▸ **DESCRIPTION OF THE TASK**: Check each line of the entries. Copy the ones that contain the string "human".

▸ **RECORDED DATA**:

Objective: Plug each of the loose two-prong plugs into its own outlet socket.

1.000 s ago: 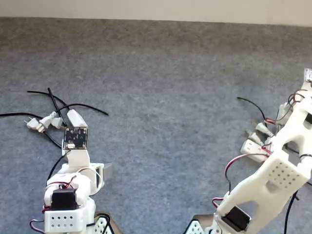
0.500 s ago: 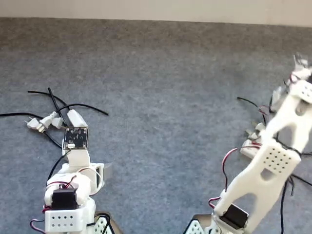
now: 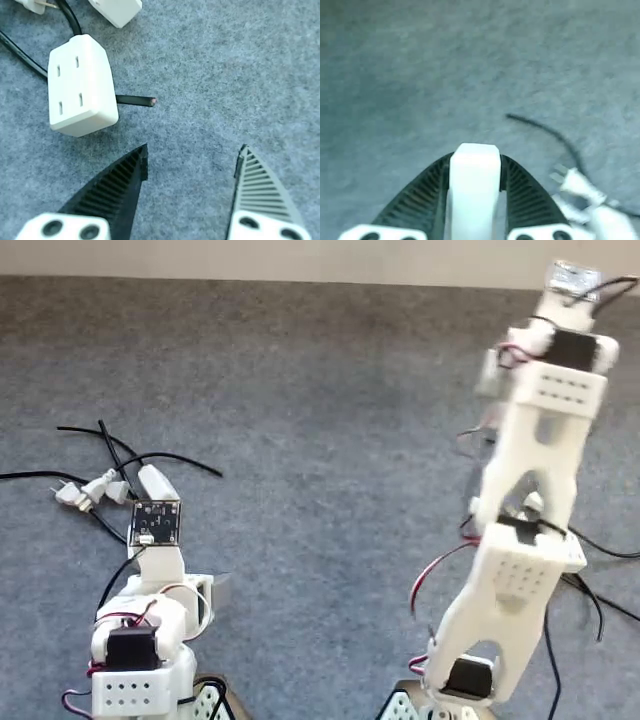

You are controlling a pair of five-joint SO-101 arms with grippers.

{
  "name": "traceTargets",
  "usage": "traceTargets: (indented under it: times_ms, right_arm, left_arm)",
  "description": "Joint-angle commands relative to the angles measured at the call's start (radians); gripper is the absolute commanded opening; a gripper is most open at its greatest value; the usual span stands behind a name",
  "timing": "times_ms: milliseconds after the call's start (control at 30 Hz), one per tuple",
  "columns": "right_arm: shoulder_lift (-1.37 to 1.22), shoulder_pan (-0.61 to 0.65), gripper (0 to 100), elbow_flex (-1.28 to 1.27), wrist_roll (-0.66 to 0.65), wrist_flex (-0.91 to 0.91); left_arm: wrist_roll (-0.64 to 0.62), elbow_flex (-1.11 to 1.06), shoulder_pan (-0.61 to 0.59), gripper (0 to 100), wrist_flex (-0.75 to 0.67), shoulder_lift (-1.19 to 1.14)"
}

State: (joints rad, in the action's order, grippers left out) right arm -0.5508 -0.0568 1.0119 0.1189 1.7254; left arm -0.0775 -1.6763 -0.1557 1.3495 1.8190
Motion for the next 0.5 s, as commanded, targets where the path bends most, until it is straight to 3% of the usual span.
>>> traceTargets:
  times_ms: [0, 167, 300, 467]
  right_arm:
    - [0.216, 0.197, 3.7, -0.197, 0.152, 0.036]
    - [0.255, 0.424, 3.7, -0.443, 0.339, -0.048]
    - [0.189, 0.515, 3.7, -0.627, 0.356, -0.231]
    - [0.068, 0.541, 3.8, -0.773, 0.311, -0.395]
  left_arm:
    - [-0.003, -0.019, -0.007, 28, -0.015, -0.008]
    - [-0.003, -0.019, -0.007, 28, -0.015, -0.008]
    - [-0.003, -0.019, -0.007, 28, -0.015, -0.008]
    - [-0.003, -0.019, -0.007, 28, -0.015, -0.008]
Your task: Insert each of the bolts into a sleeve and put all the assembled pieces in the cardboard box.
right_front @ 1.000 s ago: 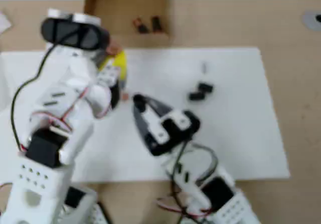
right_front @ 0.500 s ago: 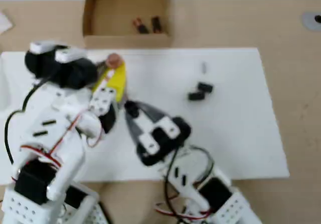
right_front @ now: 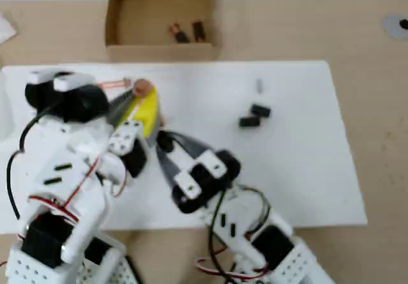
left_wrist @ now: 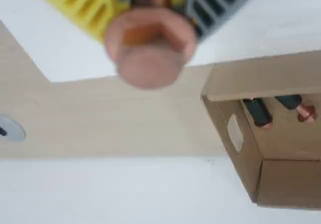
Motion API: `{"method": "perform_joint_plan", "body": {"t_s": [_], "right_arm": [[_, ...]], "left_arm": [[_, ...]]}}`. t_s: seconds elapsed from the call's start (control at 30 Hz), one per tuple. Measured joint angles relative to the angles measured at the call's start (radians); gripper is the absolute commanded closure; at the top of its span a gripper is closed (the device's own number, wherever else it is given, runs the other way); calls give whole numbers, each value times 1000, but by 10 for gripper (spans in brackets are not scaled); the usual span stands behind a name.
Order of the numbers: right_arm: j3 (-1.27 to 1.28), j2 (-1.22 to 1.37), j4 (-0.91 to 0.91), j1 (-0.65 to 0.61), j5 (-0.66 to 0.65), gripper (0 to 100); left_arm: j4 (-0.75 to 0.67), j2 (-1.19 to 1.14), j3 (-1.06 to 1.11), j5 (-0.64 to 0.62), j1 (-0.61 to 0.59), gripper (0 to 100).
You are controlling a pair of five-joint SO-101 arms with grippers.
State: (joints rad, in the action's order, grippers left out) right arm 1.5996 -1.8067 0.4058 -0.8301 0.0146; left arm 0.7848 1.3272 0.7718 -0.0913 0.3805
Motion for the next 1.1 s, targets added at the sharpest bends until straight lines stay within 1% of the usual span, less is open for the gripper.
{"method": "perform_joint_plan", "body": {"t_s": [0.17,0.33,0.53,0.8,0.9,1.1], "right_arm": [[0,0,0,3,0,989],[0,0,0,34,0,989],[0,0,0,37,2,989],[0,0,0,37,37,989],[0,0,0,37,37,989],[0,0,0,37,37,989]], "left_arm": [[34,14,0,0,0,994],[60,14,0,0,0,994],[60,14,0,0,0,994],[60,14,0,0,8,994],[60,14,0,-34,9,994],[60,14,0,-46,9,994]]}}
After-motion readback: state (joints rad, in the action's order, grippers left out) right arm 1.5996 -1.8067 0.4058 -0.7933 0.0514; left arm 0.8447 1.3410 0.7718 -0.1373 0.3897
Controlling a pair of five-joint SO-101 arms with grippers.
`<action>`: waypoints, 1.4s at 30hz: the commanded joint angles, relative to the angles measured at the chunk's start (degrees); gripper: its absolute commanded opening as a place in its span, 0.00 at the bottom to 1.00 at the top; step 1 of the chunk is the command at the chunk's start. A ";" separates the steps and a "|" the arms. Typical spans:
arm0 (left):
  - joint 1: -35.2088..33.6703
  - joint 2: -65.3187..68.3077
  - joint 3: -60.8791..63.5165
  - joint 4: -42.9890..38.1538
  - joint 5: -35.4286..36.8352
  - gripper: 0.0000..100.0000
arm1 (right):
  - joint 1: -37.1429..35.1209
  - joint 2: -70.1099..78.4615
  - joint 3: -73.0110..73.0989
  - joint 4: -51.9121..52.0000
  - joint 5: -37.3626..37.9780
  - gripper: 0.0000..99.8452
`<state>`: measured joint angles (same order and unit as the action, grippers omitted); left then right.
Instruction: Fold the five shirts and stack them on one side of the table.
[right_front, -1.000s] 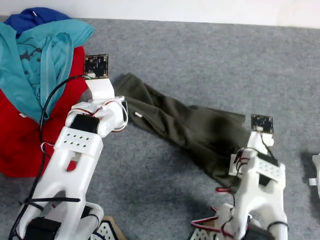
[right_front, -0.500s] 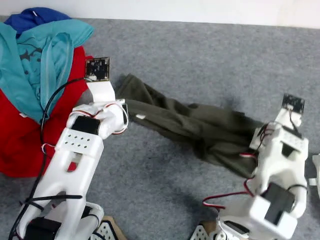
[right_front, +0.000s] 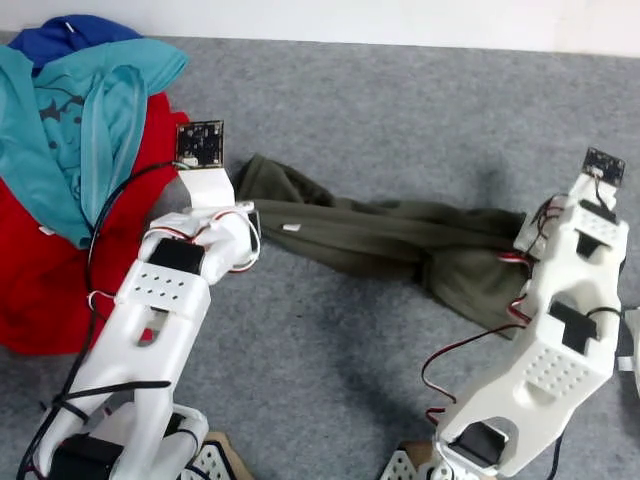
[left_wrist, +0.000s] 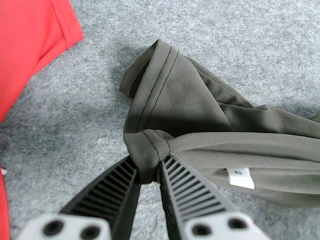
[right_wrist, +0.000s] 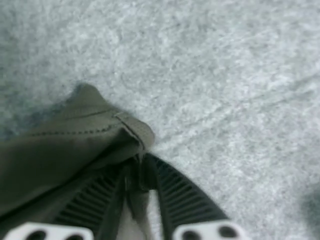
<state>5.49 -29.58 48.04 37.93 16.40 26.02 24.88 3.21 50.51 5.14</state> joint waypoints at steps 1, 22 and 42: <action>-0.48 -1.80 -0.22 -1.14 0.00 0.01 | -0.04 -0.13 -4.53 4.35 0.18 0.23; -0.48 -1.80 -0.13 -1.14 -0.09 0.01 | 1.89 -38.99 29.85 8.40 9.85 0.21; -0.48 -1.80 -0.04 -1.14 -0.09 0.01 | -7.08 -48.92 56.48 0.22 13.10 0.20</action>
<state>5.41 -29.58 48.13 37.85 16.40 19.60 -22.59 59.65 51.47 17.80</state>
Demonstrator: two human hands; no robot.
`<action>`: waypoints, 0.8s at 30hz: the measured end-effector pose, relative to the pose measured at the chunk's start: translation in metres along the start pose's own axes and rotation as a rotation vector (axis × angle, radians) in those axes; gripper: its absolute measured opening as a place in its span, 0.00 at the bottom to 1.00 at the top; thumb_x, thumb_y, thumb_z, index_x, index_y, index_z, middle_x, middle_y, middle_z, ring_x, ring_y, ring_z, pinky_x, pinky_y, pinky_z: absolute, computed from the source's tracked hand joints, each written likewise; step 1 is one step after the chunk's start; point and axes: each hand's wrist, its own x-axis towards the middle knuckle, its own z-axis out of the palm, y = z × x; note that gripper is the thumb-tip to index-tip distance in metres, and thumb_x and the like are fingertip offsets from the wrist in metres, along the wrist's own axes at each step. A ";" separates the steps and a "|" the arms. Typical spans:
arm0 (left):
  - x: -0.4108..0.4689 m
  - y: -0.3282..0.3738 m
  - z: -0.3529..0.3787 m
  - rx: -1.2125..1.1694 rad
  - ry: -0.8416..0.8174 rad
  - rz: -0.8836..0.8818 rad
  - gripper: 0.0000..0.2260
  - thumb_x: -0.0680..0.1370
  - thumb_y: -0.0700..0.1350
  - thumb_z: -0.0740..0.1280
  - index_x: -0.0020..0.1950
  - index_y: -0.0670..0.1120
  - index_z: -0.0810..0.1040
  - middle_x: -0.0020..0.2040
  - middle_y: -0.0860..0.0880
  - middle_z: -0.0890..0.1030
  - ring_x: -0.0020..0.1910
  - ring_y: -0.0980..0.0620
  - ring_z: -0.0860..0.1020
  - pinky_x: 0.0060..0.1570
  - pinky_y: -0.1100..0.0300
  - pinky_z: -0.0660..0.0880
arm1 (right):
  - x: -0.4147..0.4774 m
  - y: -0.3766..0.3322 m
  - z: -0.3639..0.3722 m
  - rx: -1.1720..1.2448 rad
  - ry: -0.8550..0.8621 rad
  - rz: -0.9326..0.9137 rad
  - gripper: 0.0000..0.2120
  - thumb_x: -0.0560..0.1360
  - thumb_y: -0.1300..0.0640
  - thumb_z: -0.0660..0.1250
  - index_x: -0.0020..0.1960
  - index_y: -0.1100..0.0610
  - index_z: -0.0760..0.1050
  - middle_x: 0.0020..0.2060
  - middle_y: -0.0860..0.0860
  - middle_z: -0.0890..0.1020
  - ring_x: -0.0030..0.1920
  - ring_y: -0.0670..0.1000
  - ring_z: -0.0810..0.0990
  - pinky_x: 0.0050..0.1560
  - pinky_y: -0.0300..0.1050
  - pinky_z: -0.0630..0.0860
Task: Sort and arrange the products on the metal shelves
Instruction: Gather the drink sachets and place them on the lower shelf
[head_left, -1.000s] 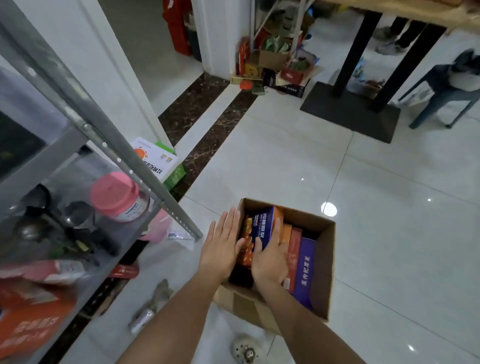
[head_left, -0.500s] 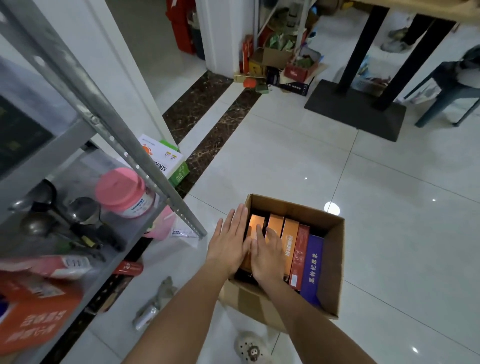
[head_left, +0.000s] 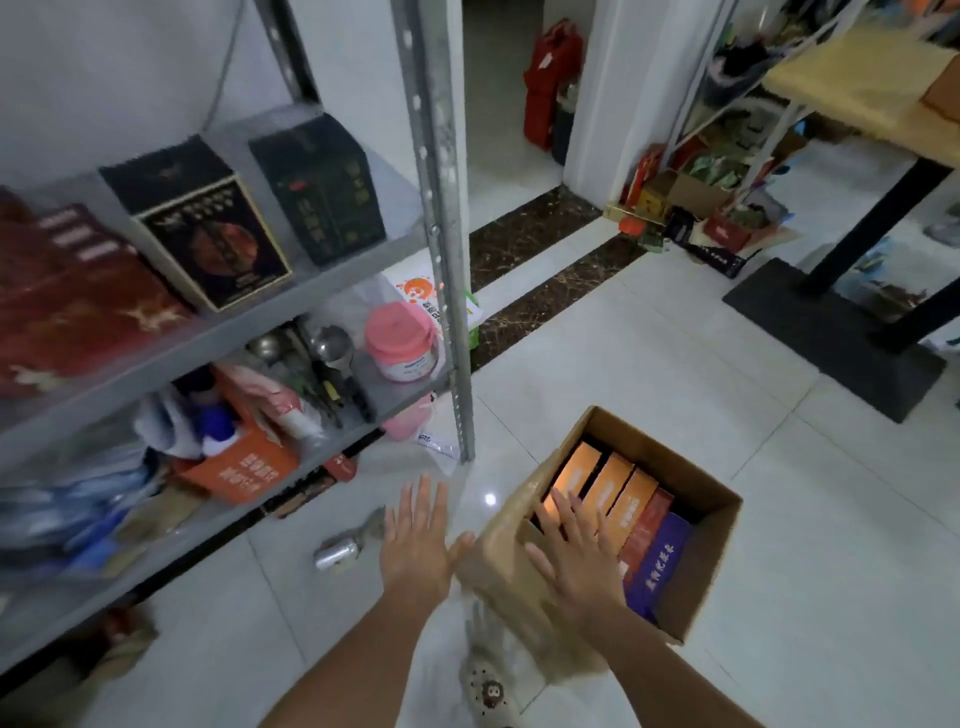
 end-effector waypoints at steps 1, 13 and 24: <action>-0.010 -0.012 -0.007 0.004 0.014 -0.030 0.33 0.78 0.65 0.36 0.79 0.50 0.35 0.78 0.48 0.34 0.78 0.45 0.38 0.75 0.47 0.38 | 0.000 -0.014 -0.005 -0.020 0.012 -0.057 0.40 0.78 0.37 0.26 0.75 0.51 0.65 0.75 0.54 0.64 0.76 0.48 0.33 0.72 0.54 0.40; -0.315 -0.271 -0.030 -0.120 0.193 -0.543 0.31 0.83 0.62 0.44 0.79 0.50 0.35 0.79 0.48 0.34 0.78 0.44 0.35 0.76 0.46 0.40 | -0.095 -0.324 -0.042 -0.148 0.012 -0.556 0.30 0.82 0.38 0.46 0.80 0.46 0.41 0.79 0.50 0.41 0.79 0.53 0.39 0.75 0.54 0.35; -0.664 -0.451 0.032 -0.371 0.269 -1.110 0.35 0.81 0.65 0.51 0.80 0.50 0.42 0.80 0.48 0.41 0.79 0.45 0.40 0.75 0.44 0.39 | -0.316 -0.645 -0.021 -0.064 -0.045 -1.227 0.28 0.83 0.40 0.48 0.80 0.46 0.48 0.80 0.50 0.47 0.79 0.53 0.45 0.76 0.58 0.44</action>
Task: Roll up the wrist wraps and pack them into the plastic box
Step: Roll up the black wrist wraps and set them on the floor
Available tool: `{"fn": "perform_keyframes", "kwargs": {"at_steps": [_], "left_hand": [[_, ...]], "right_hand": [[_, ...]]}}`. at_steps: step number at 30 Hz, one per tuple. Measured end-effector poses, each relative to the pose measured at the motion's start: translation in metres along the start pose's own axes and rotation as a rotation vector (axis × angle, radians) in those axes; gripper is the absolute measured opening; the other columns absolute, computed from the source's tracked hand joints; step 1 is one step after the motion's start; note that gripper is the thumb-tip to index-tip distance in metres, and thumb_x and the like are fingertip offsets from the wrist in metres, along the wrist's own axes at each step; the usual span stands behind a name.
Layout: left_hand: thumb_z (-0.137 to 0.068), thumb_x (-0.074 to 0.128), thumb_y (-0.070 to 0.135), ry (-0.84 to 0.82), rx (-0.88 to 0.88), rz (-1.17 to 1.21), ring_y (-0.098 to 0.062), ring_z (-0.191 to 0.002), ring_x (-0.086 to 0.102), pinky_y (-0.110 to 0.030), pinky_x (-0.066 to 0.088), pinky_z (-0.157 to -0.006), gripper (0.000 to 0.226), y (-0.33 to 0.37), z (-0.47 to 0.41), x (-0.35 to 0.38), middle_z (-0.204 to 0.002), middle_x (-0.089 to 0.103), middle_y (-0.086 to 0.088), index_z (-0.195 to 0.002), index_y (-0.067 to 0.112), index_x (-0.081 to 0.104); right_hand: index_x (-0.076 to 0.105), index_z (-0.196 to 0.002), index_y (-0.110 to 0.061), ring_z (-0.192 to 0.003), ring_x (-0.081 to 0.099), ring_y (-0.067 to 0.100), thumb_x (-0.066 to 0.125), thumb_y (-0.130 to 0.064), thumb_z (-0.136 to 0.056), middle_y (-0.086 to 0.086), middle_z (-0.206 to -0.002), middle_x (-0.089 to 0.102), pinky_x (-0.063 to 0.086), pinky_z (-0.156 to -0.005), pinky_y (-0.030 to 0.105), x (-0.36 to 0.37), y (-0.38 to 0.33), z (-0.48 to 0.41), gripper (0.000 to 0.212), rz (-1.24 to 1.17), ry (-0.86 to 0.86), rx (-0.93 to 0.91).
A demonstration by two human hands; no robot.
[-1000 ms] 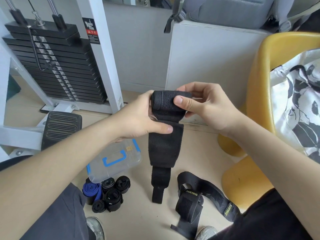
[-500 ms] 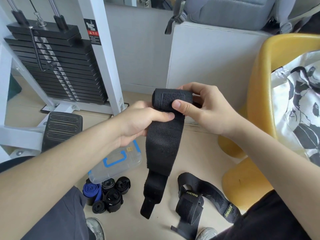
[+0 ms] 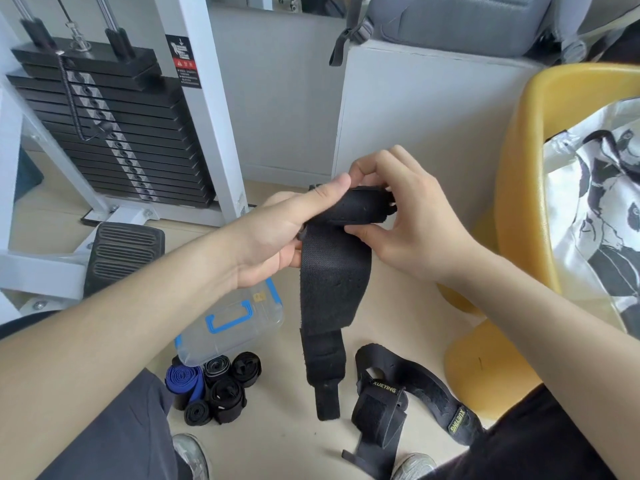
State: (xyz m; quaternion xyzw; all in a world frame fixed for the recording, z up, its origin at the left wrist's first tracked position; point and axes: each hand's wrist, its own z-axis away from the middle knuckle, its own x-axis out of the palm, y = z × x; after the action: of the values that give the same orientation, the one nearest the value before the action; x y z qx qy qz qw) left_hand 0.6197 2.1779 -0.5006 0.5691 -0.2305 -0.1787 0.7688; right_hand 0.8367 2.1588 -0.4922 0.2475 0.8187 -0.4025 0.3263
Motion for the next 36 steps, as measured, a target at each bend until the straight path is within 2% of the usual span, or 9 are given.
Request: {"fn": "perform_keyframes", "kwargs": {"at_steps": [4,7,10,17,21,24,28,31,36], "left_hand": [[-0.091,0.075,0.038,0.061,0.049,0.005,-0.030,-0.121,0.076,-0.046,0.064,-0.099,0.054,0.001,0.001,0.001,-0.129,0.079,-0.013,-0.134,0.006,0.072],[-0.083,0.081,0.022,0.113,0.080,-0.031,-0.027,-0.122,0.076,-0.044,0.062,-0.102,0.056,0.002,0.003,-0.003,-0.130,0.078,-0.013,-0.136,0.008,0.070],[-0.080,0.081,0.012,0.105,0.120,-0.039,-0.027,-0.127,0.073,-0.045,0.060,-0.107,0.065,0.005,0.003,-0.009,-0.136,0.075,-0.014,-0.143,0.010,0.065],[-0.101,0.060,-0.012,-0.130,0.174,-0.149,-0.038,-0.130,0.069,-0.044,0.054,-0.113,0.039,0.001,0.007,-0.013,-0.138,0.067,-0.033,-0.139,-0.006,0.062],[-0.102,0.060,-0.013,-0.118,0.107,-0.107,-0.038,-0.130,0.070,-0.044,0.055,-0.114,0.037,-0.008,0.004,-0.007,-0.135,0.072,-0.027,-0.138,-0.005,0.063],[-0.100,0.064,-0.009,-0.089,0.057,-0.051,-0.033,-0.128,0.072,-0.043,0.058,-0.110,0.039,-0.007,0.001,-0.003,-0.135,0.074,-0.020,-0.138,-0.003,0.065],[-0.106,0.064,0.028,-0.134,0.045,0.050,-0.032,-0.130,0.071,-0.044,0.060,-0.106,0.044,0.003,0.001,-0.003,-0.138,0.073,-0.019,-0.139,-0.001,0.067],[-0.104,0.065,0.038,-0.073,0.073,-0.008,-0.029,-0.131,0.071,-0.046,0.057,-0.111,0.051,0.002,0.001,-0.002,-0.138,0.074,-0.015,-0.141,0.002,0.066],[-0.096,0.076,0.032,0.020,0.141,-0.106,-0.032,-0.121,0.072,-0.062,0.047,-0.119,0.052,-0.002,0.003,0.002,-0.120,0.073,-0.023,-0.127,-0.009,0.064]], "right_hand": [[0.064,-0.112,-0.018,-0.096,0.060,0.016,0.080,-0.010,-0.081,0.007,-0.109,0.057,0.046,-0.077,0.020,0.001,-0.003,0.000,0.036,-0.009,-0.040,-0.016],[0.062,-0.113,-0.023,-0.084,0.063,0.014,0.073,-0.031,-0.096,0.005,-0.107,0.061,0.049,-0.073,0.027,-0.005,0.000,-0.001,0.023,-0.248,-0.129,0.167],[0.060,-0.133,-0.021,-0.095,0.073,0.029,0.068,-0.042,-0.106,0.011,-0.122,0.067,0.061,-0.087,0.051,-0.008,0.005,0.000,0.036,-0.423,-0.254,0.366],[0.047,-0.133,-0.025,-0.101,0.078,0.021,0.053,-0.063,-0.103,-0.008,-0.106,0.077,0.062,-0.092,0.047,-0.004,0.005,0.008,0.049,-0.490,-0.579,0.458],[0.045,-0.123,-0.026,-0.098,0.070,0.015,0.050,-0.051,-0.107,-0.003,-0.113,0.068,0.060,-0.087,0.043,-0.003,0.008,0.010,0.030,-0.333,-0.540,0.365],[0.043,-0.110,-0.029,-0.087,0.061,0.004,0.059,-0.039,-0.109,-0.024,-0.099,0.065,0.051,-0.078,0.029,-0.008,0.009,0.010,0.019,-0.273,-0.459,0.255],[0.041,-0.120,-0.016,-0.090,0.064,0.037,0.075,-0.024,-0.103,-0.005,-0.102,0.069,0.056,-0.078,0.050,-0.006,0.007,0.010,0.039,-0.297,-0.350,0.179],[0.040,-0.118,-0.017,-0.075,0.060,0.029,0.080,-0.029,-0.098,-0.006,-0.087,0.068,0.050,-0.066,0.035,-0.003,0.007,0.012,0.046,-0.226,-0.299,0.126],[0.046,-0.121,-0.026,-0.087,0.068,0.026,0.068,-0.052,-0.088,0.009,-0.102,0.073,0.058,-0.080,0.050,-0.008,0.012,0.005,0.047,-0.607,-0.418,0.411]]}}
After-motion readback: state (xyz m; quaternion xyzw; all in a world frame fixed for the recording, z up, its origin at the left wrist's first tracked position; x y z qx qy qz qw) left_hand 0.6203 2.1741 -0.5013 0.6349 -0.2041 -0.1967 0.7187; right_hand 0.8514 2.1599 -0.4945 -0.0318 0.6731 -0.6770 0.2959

▸ **RESPONSE**:
Demonstrator: two human hands; no robot.
A demonstration by two human hands; no robot.

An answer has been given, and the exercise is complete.